Going through the material below, output exactly the lines from the one containing "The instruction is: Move" through the one containing "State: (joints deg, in", and no pictures.

> **SOURCE MATERIAL**:
Start of Block
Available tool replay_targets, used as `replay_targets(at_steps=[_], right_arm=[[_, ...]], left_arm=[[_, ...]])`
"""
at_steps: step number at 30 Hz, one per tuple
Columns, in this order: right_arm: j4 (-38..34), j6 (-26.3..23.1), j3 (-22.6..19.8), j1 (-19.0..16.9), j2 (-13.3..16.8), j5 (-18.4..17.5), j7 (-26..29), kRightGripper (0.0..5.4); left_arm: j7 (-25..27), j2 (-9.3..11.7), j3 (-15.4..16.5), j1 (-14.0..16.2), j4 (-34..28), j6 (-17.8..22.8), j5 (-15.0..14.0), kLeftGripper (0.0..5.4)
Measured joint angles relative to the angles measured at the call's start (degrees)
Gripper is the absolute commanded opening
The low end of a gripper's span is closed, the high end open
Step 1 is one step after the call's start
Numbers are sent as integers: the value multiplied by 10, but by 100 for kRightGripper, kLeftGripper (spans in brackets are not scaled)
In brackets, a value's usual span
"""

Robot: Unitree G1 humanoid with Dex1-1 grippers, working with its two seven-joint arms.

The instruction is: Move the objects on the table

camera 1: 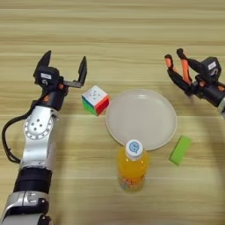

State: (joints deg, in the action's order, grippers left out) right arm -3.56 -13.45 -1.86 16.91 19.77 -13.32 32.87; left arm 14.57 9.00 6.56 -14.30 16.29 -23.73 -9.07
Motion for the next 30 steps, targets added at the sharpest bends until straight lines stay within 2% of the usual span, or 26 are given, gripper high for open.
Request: replay_targets(at_steps=[5, 12, 20, 30], right_arm=[[-45, -38, 19, -19, -11, -17, 1, 334], [-62, -71, 49, -22, -32, -30, 0, 334], [-31, -73, 96, -22, -64, -21, -1, 334], [18, -73, 142, -19, -83, 4, 1, 334]], left_arm=[[0, -1, 0, 0, 0, 0, 0, 540], [0, -4, 0, 0, 0, 0, 0, 540], [0, -5, 0, 0, -1, -2, 0, 540], [0, -10, 0, 0, -4, -4, 0, 540]])
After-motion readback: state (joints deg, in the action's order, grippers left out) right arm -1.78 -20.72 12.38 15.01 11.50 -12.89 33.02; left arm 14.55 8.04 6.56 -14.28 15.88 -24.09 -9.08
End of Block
> **RESULT OF THIS TASK**:
The instruction is: Move the objects on the table

camera 1: 

State: (joints deg, in the action's order, grippers left out) right arm -3.56 -13.45 -1.86 16.91 19.77 -13.32 32.87; left arm 14.57 9.00 6.56 -14.30 16.29 -23.73 -9.07

The exercise is done; no more work remains.